Case Number # 2212
Earthjustice is representing environmental and ethics groups in challenging the U.S. State Department’s refusal to disclose communication records with a lobbyist for TransCanada Pipelines, Paul Elliott, who was previously a presidential campaign manager for Secretary of State Hillary Clinton. Disclosure of these communications may reveal improprieties in the State Department’s decision-making with respect to TransCanada’s Keystone XL pipeline that would transport tar sands crude oil to from Alberta, Canada to U.S. refineries in the Gulf of Mexico.
Before deciding whether to grant a permit, the State Department must analyze the pipeline’s risks, finalize an Environmental Impact Statement, and determine whether the pipeline is in the public interest. After the Environmental Protection Agency told the State Department its draft environmental impact statement was inadequate, Secretary Clinton nonetheless said that the State Department was “inclined to approve” the permit. The State Department plans to make a final decision about the Presidential Permit before the end of 2011.
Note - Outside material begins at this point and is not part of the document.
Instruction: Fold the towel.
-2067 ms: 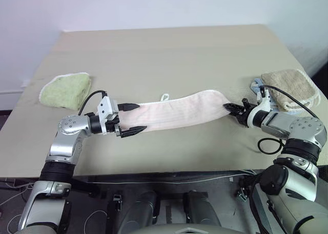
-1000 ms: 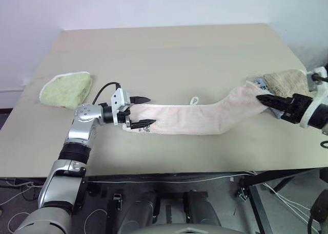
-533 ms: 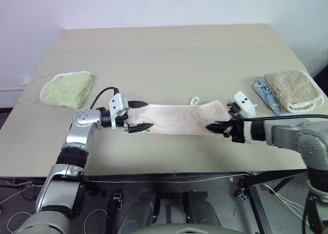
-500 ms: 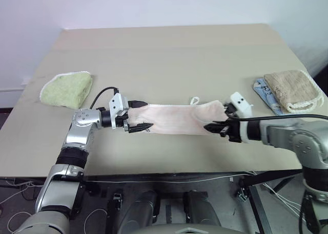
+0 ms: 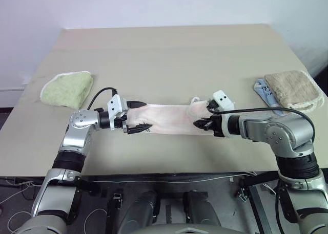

Tar sands mining operations destroy forests and wetlands, with vast drilling infrastructure, open pit mines, and toxic wastewater ponds up to three miles wide, permanently damaging the environment. The extraction process involves strip mining and in situ drilling that injects steam into the ground to melt the tar-like crude oil from the sand and requires massive amounts of energy and water. In fact, tar sands oil production emits about three times the amount of greenhouse gas emissions as extraction of conventional oil and uses from two and a half to four times the amount of water. The construction and operation of the Keystone XL pipeline itself poses additional environmental risks, including potential contamination of major freshwater aquifers.